- **PROBLEM STATEMENT**: The response should consist of every line below, restated exactly, with no pictures.

——————

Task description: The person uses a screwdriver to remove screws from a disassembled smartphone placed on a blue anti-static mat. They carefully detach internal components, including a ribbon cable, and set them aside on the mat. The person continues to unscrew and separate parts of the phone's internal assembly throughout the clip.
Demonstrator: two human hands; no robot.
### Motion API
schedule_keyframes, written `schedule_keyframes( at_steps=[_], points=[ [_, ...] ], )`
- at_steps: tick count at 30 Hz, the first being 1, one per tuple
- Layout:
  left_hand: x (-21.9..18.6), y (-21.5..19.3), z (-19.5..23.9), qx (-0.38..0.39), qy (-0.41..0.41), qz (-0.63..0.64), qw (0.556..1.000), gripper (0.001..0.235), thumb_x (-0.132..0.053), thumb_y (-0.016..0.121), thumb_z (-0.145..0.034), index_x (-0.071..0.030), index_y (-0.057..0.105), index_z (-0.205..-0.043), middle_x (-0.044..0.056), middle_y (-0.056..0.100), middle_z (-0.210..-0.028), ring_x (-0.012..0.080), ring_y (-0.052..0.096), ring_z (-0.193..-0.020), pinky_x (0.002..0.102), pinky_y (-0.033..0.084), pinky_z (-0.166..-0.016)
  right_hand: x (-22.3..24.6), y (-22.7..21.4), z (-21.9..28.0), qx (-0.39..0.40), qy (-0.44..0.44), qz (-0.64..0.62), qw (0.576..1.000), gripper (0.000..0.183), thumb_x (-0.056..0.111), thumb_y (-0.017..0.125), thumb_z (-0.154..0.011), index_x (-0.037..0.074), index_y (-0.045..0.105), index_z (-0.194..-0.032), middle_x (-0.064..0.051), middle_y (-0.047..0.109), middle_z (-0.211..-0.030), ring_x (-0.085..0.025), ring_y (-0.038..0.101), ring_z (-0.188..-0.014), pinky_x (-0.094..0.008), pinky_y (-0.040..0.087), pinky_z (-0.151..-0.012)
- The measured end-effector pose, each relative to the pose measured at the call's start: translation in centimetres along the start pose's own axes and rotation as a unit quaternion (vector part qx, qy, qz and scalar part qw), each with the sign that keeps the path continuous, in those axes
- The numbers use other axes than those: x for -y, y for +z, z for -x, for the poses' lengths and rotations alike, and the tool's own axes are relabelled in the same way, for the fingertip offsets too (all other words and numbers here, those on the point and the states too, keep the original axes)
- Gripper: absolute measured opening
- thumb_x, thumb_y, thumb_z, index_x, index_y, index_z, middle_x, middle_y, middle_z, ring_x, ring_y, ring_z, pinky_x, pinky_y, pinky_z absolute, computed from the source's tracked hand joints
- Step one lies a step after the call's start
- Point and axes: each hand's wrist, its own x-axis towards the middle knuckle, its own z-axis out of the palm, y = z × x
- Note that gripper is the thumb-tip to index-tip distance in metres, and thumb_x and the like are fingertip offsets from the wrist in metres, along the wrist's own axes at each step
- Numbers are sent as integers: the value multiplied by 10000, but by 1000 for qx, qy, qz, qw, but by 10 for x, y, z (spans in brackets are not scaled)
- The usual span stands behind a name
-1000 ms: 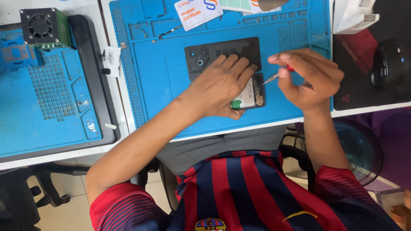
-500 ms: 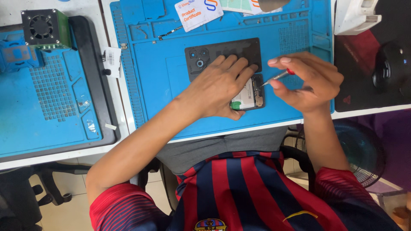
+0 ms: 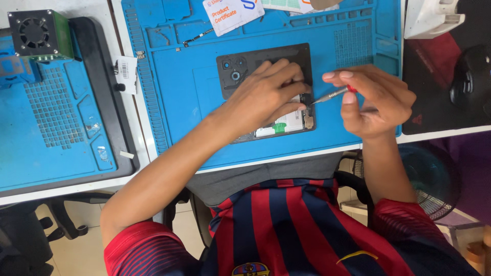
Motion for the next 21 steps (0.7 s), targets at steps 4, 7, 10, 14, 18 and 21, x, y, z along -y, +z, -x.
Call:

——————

- **TASK RESULT**:
Task description: The person uses a screwdriver to remove screws from a disassembled smartphone placed on a blue anti-static mat. They carefully detach internal components, including a ribbon cable, and set them aside on the mat. The person continues to unscrew and separate parts of the phone's internal assembly throughout the clip.
Demonstrator: two human hands; no robot.
### Motion API
schedule_keyframes, written `schedule_keyframes( at_steps=[_], points=[ [_, ...] ], )`
- at_steps: tick count at 30 Hz, the first being 1, one per tuple
- Layout:
  left_hand: x (-21.9..18.6), y (-21.5..19.3), z (-19.5..23.9), qx (-0.38..0.39), qy (-0.41..0.41), qz (-0.63..0.64), qw (0.556..1.000), gripper (0.001..0.235), thumb_x (-0.132..0.053), thumb_y (-0.016..0.121), thumb_z (-0.145..0.034), index_x (-0.071..0.030), index_y (-0.057..0.105), index_z (-0.205..-0.043), middle_x (-0.044..0.056), middle_y (-0.056..0.100), middle_z (-0.210..-0.028), ring_x (-0.012..0.080), ring_y (-0.052..0.096), ring_z (-0.193..-0.020), pinky_x (0.002..0.102), pinky_y (-0.033..0.084), pinky_z (-0.166..-0.016)
  right_hand: x (-22.3..24.6), y (-22.7..21.4), z (-21.9..28.0), qx (-0.39..0.40), qy (-0.44..0.44), qz (-0.64..0.62), qw (0.576..1.000), gripper (0.000..0.183), thumb_x (-0.056..0.111), thumb_y (-0.017..0.125), thumb_z (-0.154..0.011), index_x (-0.037..0.074), index_y (-0.045..0.105), index_z (-0.194..-0.032), middle_x (-0.064..0.051), middle_y (-0.047..0.109), middle_z (-0.211..-0.030), ring_x (-0.085..0.025), ring_y (-0.038..0.101), ring_z (-0.188..-0.014), pinky_x (-0.094..0.008), pinky_y (-0.040..0.087), pinky_z (-0.151..-0.012)
- The measured end-effector pose, each relative to the pose measured at the call's start: translation in centimetres along the start pose's own axes and rotation as a unit quaternion (vector part qx, qy, qz and scalar part qw), each with the sign that keeps the path continuous, in those axes
- The numbers use other axes than those: x for -y, y for +z, z for -x, for the poses' lengths and rotations alike, and the tool's own axes are relabelled in the same way, for the fingertip offsets too (all other words and numbers here, those on the point and the states too, keep the original axes)
- Gripper: absolute measured opening
- thumb_x, thumb_y, thumb_z, index_x, index_y, index_z, middle_x, middle_y, middle_z, ring_x, ring_y, ring_z, pinky_x, pinky_y, pinky_z absolute, computed from the source's tracked hand joints
- Step one lies a step after the call's start
- Point and axes: each hand's wrist, its own x-axis towards the middle knuckle, its own z-axis out of the palm, y = z × x
- Note that gripper is the thumb-tip to index-tip distance in metres, and thumb_x and the like are fingertip offsets from the wrist in metres, along the wrist's own axes at each step
- Numbers are sent as integers: the value multiplied by 10000, but by 1000 for qx, qy, qz, qw, but by 10 for x, y, z (spans in brackets are not scaled)
- The usual span stands behind a name
-1000 ms: 
-500 ms: 
+0 ms: 
Motion for the next 21 steps (0.7 s), targets at steps 4, 7, 10, 14, 18 and 21, x, y, z along -y, +z, -x.
Call:

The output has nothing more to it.